Sekar mengirim video pendek kepada Narendra.
Lihat, desanya cantik.
Narendra membalas dengan foto meja rapatnya.
Aku lebih suka pemandangan di videomu.
Sekar tertawa sendiri.
Bu Tri melihat layar. "Pacarnya perhatian sekali."
"Kadang terlalu perhatian."
"Lebih baik begitu daripada dicari cuma kalau butuh."
Kalimat sederhana itu mengingatkan Sekar pada rumah di Bekasi. Narendra menelepon karena ingin memastikan ia makan, bukan untuk meminta uang atau bantuan.
Menjelang pukul tiga, seorang petugas desa datang ke Rumah Angin membawa kabar buruk. Tanah kembali turun di tikungan bawah. Alat berat baru bisa datang esok pagi.
"Jadi belum boleh lewat?" tanya Sekar.
"Motor mungkin bisa, mobil jangan. Bahaya."
Sekar menghubungi pengemudi dan membatalkan penjemputan. Bu Laksmi menerima penundaan satu hari lagi karena kain sudah aman.
Narendra tidak setenang itu.
"Aku minta Satria kirim orang menjemput lewat jalur lain."
"Jalurnya sama-sama gunung. Aku lebih aman di sini daripada pindah saat gelap."
"Aku nggak suka kamu terjebak."
"Aku juga nggak suka. Tapi sehari lagi saja. Besok pagi jalan dibuka, aku langsung turun."
Narendra menatap layar cukup lama. "Lokasimu tetap aktif?"
"Aktif. Bu Tri juga punya nomormu."
"Kalau ada apa-apa, keluar ke halaman depan. Jangan sisi sungai."
Sekar terdiam. "Mas hafal jalur rumah ini?"
"Kamu cerita semalam."
"Aku cuma bilang sekali."
"Aku ingat semua yang menyangkut keselamatanmu."
Malam datang bersama hujan tipis. Tidak sederas kemarin, tetapi listrik beberapa kali meredup. Fikri melaporkan kepada Narendra bahwa jalan utama belum bisa dilewati, sedangkan Satria menyiapkan kendaraan untuk berangkat sebelum fajar jika Sekar tidak turun sendiri.

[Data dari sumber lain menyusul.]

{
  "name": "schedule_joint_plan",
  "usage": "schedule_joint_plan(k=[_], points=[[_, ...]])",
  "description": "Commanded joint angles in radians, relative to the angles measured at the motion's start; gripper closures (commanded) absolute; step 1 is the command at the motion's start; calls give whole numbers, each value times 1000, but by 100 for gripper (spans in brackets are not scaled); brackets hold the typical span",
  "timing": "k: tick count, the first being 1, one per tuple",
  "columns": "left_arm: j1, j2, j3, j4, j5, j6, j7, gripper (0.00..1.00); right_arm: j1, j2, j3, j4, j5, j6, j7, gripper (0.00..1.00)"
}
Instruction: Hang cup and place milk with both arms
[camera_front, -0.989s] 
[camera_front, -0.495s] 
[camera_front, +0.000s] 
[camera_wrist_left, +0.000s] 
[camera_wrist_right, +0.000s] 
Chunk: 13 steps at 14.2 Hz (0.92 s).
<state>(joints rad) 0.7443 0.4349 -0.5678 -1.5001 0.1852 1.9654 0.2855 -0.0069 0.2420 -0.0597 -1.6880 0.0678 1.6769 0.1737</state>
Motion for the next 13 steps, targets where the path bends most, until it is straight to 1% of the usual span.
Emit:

Di Rumah Angin, Bu Tri memeriksa setiap pintu dan mengingatkan tamu tentang tangga depan. Sekar membantu mengangkat dua kursi dari teras, lalu kembali ke kamar.
Ia mengganti pakaian, memasukkan kuitansi dan sampel kain ke tas kedap air, serta menaruh tas itu dekat pintu. Power bank berada di kantong depan. Sepatu diletakkan menghadap keluar agar mudah dipakai.
Ponselnya tinggal dua puluh persen. Sekar menancapkan kabel ke meja samping ranjang.
Narendra menelepon sekali lagi.
"Besok aku pulang," janji Sekar.
"Aku tunggu."
"Tidur, Mas."
"Kamu dulu."
Mereka membiarkan sambungan terbuka beberapa menit tanpa bicara. Hanya suara hujan tipis dan napas dari dua kota berbeda.
Setelah mengucapkan selamat malam, Sekar mematikan panggilan. Dua centang terakhir terlihat pada pesan lokasi yang ia kirim.
Ia meletakkan ponsel di samping bantal, tetap tersambung pada kabel.
Di luar, hujan mendadak berhenti.
Sungai masih mengalir, tetapi katak dan serangga yang sejak tadi bersuara ikut diam. Keheningan turun terlalu cepat, seolah seluruh desa sedang menahan napas menghadapi sesuatu yang akan datang.